16 thoughts on “383. ‘Mamma Mia’, by ABBA

  1. The Mamma Mia video marked the point at which my love for Abba turned into all-out adoration. It topped my personal charts for around 2 months and every single and album they released afterwards I duly bought and loved. Over-saturation has diluted the impact of this one since the musical and movie made loads of dosh and passed the baton down to new generations – Abba Gold, it has to be said, is beloved across the ages: my 93 grandmother loved them and the songs, and kids in their teens and 20’s know the songs and in many cases love ’em too. Which gives me immense smug satisfaction that all the rock critics of the time who dismissed them as disposable Eurotat, albeit a cut above the usual pop tat, were absolutely left to eat their words. You don’t remain popular and appeal to new generations of music fans nearly 50 years on if you ain’t special!

    Unlike Bo Rap, I can still hear this one and love it, though, and this and previous hit SOS had shown Abba had shifted up more than a gear since Waterloo. Even The Sex Pistols proudly nicked the riff from SOS to usher in a thing called Punk Rock…

    • Your love for ABBA is coming through loud and clear… Of all the tapes/CDs I enjoyed/endured on long car journeys as a kid, ABBA Gold was always the one I liked most, and would pick if I was allowed the choice. That, or ‘Bat Out of Hell’…

      • ABBA Gold is gold! I have a great affection for that CD that played constantly in the car of my first girlfriend, who, incidently, had “stolen” the album from her father! It was in 2000-2001, college years, and I remember most people in my class would sing randomly hits from ABBA Gold. I still love it to this day and I’m so glad that girl had the good sense to introduce me to ABBA outside the overplayed Dancing Queen that was blaring on retro radios of the late 1990s endlessly.

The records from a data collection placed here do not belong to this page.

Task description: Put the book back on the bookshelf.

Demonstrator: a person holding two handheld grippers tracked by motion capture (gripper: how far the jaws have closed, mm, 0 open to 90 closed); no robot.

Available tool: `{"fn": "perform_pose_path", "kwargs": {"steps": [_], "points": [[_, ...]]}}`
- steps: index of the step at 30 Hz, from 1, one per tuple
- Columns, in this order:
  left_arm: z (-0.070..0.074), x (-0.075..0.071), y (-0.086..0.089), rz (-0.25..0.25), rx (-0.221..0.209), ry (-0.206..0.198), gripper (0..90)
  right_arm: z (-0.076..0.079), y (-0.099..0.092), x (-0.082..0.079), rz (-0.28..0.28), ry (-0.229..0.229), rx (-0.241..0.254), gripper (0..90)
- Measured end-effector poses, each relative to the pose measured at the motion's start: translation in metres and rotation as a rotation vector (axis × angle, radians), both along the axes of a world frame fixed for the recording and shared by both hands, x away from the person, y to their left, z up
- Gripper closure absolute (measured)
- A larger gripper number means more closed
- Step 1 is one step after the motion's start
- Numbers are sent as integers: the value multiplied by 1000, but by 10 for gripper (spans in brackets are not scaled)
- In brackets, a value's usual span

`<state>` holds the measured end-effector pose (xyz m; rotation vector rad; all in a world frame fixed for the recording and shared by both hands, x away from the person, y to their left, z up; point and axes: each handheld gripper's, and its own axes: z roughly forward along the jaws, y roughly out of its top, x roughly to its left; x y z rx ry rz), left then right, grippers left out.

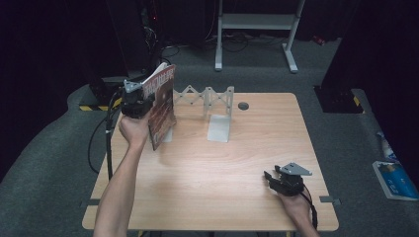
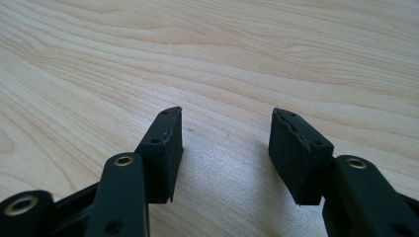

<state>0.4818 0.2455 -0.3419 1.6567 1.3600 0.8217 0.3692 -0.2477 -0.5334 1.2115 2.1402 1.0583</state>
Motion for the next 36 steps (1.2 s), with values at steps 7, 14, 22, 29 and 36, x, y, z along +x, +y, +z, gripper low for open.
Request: {"fn": "perform_pose_path", "kwargs": {"steps": [7,14,22,29,36], "points": [[-1,-1,-1,-18,50,15,827,0,0,0,-4,1,0,472],[-2,-1,0,-14,77,50,818,0,0,0,-4,1,-1,471],[4,-2,3,-18,94,108,808,0,0,-1,-7,3,0,470],[23,-3,7,-23,46,132,788,0,0,0,-3,0,-2,470],[33,2,6,-23,63,222,804,0,0,0,-2,-1,-2,470]]}}
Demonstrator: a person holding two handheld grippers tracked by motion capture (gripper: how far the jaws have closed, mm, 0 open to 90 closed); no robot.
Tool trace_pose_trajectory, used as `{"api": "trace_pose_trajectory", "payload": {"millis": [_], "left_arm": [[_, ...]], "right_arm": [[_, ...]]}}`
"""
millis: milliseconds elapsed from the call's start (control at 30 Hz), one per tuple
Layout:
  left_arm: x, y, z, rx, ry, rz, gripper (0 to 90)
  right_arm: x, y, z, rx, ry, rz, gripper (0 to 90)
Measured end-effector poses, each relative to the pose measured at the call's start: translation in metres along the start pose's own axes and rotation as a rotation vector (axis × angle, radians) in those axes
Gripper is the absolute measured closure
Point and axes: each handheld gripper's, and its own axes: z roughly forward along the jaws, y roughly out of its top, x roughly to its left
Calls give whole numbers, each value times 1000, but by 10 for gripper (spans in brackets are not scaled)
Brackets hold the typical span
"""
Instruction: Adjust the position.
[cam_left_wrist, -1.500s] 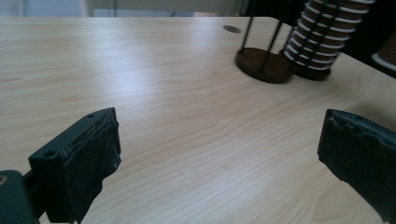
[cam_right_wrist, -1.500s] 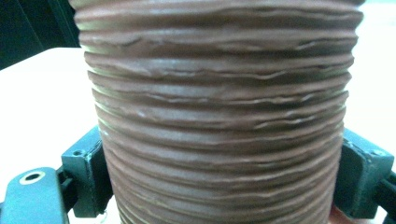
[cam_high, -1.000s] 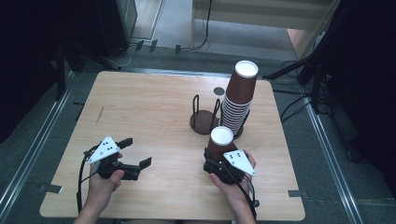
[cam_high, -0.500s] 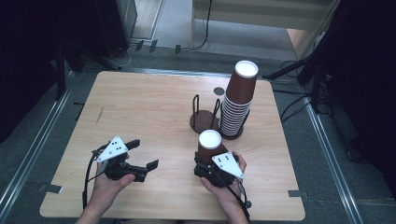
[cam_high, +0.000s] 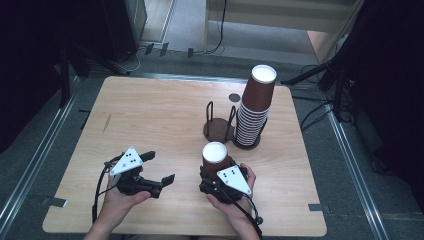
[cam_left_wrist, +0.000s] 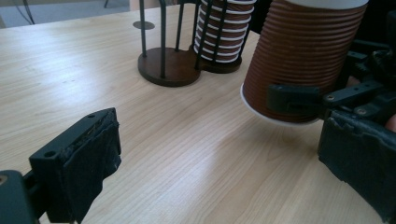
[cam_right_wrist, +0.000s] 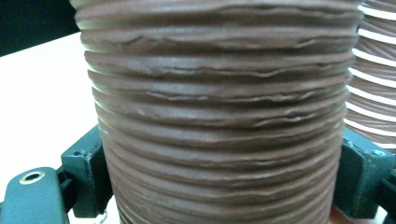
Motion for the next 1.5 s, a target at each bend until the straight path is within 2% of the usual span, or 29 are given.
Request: {"api": "trace_pose_trajectory", "payload": {"millis": [133,200,300,400,500,600,633,767,800,933,1067,1200,1367,1500], "left_arm": [[-3,1,2,9,-12,8,0],[-5,2,4,13,-14,18,0],[-9,3,7,19,-27,31,0],[-11,4,10,26,-31,40,0],[-13,4,15,45,-44,50,0],[-15,5,20,52,-52,54,0],[-16,6,21,54,-53,56,0],[-20,7,25,61,-66,70,0],[-21,8,27,64,-67,76,0],[-26,9,30,75,-75,93,0],[-30,9,32,81,-71,107,35],[-32,9,32,92,-73,127,40],[-34,9,30,101,-73,149,40],[-37,9,30,106,-79,161,46]], "right_arm": [[3,-2,0,-2,-11,-33,118],[6,-4,0,-1,-29,-71,119],[7,-5,0,-4,-60,-86,119],[5,-5,-1,-6,-58,-85,119],[4,-6,-2,-12,-75,-103,120],[3,-8,-3,-14,-53,-126,120],[5,-10,-4,-24,-56,-154,119],[5,-12,-5,-19,-82,-184,116],[6,-14,-6,-36,-95,-211,116],[7,-16,-8,-63,-89,-260,117],[9,-17,-7,-68,-65,-280,119],[16,-20,-5,-63,-49,-343,120],[20,-22,-4,-64,-49,-384,120],[22,-22,-3,-64,-43,-396,120]]}}
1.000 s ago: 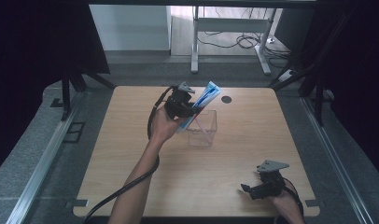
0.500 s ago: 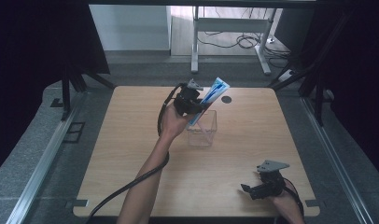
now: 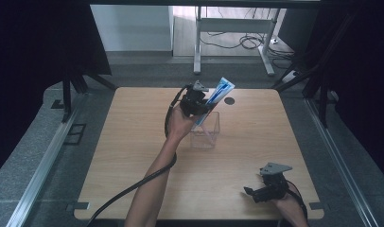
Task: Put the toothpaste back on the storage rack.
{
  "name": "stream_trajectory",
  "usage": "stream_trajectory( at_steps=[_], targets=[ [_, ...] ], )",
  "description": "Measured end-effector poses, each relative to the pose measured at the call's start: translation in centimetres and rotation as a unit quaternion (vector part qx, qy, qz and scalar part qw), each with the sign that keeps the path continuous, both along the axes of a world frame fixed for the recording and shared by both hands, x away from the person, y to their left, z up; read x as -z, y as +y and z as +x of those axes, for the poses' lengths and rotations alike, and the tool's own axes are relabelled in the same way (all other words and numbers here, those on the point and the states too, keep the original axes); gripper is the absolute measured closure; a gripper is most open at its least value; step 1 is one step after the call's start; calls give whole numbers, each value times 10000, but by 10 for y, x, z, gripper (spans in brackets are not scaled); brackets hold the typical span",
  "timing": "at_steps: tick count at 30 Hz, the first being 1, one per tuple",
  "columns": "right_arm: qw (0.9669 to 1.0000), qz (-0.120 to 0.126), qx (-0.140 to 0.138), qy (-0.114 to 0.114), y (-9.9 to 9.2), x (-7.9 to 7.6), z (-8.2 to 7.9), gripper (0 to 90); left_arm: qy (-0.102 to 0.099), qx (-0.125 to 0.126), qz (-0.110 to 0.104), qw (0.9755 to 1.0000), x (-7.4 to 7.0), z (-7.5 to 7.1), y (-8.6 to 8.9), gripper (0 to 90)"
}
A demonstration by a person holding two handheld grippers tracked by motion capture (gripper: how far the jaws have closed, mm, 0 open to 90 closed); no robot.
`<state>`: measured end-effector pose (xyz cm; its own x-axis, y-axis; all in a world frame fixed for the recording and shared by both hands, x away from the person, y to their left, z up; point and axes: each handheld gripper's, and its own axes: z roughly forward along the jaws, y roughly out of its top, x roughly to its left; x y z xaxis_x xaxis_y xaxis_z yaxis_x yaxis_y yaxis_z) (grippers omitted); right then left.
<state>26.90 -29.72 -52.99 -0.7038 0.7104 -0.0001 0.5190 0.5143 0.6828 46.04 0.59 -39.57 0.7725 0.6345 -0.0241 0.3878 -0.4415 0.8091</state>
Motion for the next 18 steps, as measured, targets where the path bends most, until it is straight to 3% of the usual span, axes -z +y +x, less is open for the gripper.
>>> stream_trajectory(
  at_steps=[18],
  targets=[
    [9999,-79,-16,-151,0,-3,-2,0,2,59,198,9998,24,-2,-14,729]
  ],
)
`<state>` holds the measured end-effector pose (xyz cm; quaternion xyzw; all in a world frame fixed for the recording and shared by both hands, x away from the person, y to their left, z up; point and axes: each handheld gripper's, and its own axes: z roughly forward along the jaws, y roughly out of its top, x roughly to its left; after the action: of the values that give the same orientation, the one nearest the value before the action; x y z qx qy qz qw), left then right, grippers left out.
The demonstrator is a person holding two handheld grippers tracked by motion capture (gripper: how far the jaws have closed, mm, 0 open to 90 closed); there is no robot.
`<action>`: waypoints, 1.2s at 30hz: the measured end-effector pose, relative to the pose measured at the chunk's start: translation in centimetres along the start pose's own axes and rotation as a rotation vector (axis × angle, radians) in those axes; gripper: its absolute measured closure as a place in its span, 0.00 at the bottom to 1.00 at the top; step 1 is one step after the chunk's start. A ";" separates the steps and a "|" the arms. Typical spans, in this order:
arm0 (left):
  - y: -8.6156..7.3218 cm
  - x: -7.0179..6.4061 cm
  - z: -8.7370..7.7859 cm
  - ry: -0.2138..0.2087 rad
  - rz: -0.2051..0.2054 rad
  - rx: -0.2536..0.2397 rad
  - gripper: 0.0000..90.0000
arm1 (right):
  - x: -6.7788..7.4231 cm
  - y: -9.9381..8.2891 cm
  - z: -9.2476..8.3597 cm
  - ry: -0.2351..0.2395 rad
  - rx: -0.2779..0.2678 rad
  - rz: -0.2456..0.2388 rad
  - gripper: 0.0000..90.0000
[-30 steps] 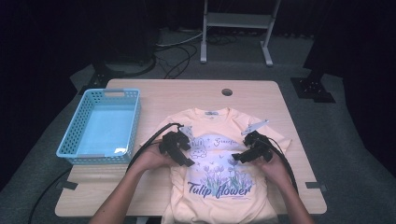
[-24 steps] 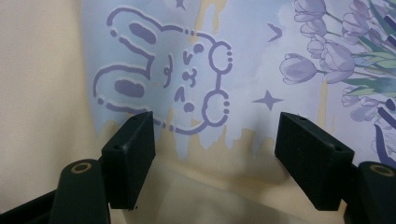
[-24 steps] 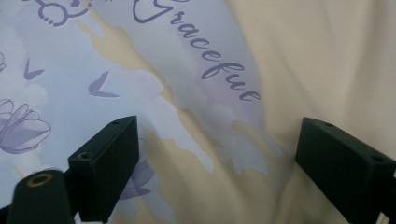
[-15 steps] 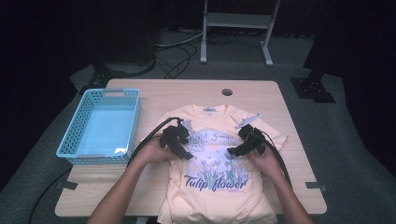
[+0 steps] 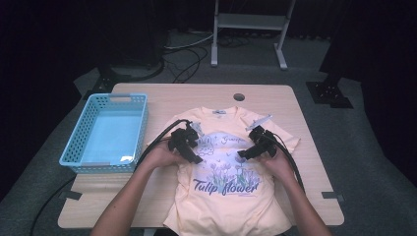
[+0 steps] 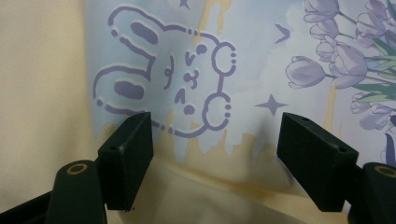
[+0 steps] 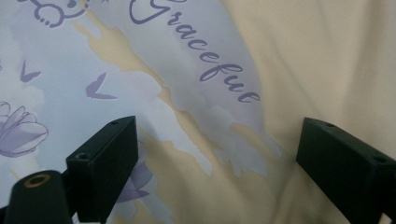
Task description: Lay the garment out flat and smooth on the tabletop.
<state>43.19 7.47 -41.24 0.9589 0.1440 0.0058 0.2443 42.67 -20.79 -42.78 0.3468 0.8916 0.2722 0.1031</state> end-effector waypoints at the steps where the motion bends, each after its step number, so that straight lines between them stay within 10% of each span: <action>1: 0.1 0.1 0.0 0.003 0.003 0.009 0.29 | -0.1 0.2 0.0 0.000 0.011 0.002 0.13; 36: 1.0 2.8 -0.1 0.057 -0.077 -0.011 0.21 | -2.4 1.3 1.4 -0.066 -0.098 0.094 0.15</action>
<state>46.17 7.47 -40.85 0.9508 0.1877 0.0242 0.2453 45.70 -21.01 -43.26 0.3915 0.8562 0.3083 0.1362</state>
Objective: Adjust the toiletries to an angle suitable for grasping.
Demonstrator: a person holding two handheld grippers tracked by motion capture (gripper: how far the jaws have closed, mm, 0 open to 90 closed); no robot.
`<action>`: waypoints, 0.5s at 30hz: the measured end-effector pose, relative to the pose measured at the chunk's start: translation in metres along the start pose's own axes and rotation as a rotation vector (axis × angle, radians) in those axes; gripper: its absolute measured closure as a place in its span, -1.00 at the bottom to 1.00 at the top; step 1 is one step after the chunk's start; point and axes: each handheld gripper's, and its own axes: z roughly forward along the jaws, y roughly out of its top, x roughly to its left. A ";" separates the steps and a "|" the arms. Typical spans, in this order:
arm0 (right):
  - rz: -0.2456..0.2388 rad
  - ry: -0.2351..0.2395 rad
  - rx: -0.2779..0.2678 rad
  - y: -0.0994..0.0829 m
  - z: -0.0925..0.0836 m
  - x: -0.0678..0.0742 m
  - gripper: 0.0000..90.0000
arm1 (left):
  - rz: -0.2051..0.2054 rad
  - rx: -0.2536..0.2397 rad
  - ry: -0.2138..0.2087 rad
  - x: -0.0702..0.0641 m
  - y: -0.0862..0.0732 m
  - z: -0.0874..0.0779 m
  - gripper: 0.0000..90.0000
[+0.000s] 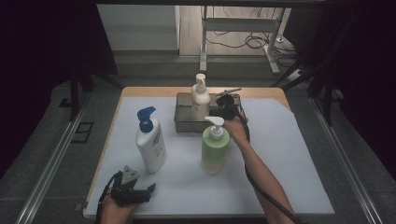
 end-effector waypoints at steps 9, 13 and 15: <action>0.004 0.016 0.013 0.005 0.008 0.003 0.99 | -0.002 0.000 -0.001 0.000 0.000 0.000 -0.77; 0.003 0.018 0.027 0.005 0.012 0.006 0.98 | -0.002 0.000 -0.002 0.000 0.000 0.000 -0.77; -0.006 0.017 0.039 0.005 0.015 0.007 0.98 | -0.002 0.000 -0.001 0.000 0.000 0.000 -0.77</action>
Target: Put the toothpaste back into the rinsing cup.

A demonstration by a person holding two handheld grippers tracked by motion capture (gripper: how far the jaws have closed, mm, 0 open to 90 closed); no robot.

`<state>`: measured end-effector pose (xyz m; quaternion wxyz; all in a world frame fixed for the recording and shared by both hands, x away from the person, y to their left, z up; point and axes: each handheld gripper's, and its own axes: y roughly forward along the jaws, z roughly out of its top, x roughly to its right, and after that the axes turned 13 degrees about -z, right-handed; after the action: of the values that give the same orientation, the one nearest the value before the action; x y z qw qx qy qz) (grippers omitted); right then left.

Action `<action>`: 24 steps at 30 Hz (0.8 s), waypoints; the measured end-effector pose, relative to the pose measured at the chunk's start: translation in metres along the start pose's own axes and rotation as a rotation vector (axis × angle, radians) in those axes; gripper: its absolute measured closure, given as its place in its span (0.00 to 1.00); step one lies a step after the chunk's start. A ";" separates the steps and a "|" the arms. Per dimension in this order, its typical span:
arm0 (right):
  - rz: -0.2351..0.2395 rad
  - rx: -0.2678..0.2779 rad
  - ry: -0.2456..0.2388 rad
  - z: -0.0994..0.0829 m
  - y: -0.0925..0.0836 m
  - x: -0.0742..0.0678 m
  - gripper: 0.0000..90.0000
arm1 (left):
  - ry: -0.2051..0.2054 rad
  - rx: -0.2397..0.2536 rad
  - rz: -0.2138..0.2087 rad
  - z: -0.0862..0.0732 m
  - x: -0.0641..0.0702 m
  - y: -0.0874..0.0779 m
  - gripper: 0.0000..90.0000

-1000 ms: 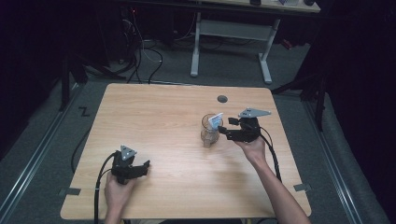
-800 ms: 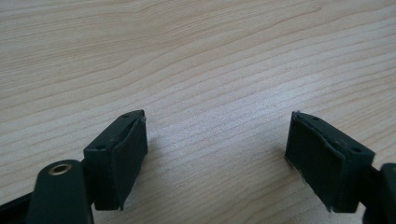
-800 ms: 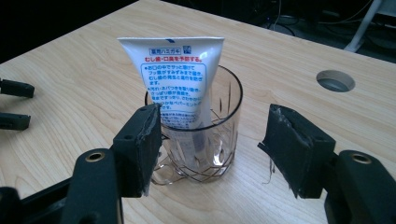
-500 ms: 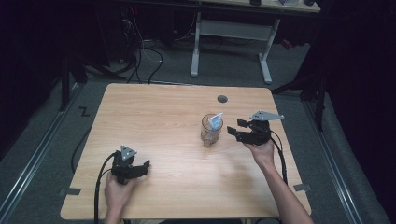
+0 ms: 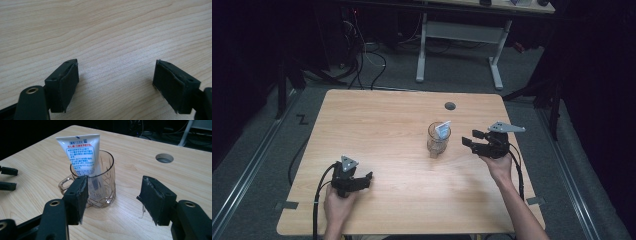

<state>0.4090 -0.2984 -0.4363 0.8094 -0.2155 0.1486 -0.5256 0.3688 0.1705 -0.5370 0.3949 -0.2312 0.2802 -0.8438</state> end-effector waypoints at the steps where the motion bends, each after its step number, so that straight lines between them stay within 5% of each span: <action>1: -0.001 -0.003 0.001 -0.001 -0.001 0.001 0.44 | 0.000 0.000 0.000 0.000 0.000 0.000 0.23; 24: -0.049 -0.009 0.064 -0.030 -0.018 0.019 0.48 | 0.000 0.000 0.000 0.000 0.000 0.000 0.23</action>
<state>0.3881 -0.3281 -0.4531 0.7901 -0.2060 0.1712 -0.5513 0.3688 0.1705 -0.5370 0.3948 -0.2312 0.2803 -0.8439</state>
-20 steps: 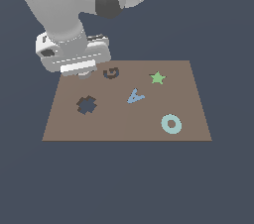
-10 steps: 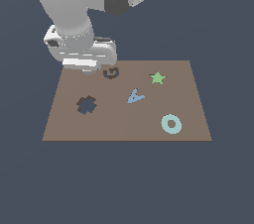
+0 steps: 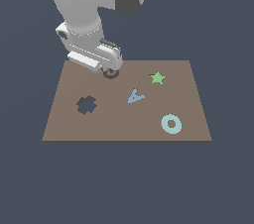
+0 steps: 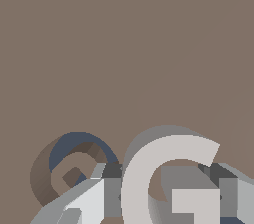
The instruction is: Insert a designated object into the corresponding slot on a board.
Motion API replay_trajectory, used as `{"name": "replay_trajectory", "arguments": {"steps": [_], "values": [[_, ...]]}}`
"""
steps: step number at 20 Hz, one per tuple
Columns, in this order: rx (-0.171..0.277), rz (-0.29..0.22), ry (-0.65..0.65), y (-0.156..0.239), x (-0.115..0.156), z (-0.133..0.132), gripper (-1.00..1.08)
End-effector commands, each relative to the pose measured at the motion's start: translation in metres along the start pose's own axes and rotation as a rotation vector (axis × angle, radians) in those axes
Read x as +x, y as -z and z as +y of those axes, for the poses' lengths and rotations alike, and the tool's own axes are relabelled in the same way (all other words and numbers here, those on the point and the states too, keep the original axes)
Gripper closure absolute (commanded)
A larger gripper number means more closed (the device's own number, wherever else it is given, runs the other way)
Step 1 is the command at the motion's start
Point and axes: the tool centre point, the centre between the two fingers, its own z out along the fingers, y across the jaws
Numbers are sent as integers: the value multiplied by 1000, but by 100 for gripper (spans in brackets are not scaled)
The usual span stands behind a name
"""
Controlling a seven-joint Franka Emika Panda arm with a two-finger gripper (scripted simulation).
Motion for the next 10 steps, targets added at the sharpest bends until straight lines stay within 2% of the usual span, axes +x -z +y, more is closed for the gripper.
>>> {"name": "replay_trajectory", "arguments": {"steps": [1, 10], "values": [[0, 0, -96, 1, -3, -6, 108], [1, 0, -424, 2, -9, -28, 108]]}}
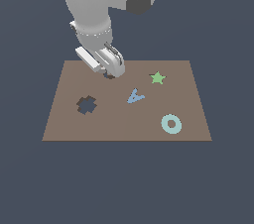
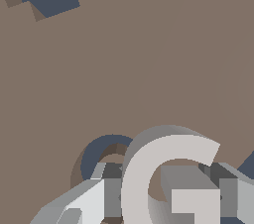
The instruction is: Insert a designated object into the corresponding slot on a board.
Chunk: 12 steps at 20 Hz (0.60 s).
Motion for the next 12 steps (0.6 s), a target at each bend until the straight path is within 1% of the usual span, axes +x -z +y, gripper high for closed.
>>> {"name": "replay_trajectory", "arguments": {"steps": [1, 6, 12], "values": [[0, 0, -89, 0, -3, -5, 108], [0, 0, -235, 1, -6, -15, 108], [0, 0, -368, 1, -8, -24, 108]]}}
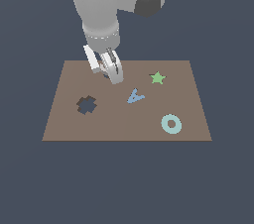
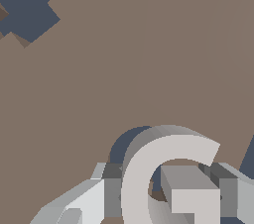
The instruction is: Insert a designated object into the corresponding slot on a board.
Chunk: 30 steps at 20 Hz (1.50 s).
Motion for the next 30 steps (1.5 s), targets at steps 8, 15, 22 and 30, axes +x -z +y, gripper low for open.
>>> {"name": "replay_trajectory", "arguments": {"steps": [8, 15, 22, 30], "values": [[0, 0, -138, 1, -3, -9, 108], [0, 0, -157, 0, -4, -10, 108], [0, 0, -161, -9, -4, -11, 108], [0, 0, -161, -10, -3, -10, -92]]}}
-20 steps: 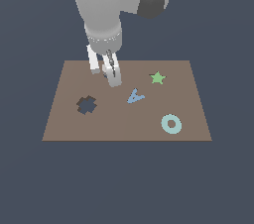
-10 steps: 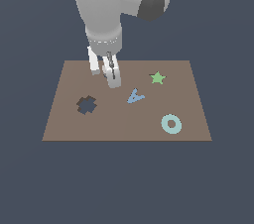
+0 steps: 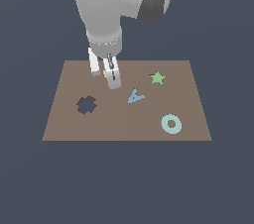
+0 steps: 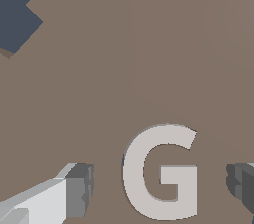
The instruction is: Insert a designated object into the corresponding slot on a board.
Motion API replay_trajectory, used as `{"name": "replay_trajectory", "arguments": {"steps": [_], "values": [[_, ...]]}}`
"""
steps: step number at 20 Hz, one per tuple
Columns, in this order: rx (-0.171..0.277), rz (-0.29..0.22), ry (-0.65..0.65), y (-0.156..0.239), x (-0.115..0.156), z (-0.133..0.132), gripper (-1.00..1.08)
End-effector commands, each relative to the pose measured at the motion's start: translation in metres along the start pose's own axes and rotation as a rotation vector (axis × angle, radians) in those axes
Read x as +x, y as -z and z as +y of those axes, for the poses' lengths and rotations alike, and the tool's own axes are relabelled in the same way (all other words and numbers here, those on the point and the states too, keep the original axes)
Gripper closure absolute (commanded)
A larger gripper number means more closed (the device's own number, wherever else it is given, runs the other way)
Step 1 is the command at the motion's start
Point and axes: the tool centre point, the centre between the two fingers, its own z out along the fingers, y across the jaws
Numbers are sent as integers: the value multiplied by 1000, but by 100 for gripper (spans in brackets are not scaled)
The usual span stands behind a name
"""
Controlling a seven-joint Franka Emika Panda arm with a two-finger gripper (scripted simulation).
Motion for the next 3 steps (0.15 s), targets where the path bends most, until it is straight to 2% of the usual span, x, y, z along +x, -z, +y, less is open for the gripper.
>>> {"name": "replay_trajectory", "arguments": {"steps": [1, 3], "values": [[0, 0, 0, 0, 0, 0, -92], [0, 0, 0, 0, 0, 0, -92]]}}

  2. Hmmm, two number one songs with the phrase “Mamma Mia” in both songs back to back…I wonder how many times that happened? It’s a great pop song but not one of my favorites by them. They are coming up I’m sure.

  3. You can definitely draw a straight line from ABBA to fellow Swede Max Martin decades later with how they manage to make catchy and effective pop music out of their limited and imperfect use of English. I also never realized how the lyrics of “Mamma Mia” were sad when the music sounds like a perfectly upbeat song with not a hint of sadness which I’ve read is a big part of ABBA’s legacy. You’re right that the singers in ABBA deliver “Mamma Mia” with a knowing wink letting us know they’re not taking the lyrics seriously and we don’t have to either. Just another enjoyable ABBA song that’s probably right next to “Dancing Queen” as their most recognizable song despite peaking at a modest #32 in America though being the song that’s the name of the big musical probably doesn’t hurt.

    • Yes, the Swedes do have a knack for catchy pop. There’s also Ace of Base in the 90s, and Roxette, threaded along that cord. I think that the stage show/movies have shoved ‘Mamma Mia’ to the forefront as ABBA’s signature hit. Before that it was ‘Dancing Queen’, or maybe ‘Take a Chance on Me’.

      • Ace of Base & Roxette were awesome, too! And, interestingly enough, AoB had a similar backstory to ABBA. I saw a documentary on ABBA about their struggles. Agnetha had a lot of trouble with fame but, Frida loved it. The two women with AoB had the same struggle. I think VH1 covered them. One loved being a star, the other had stage fright. The difference between groups was, the women in AoB weren’t married to the guys.

        The Swedes know how to make music and we in the “Engrish” speaking world don’t mind singing along with a Swedish accent.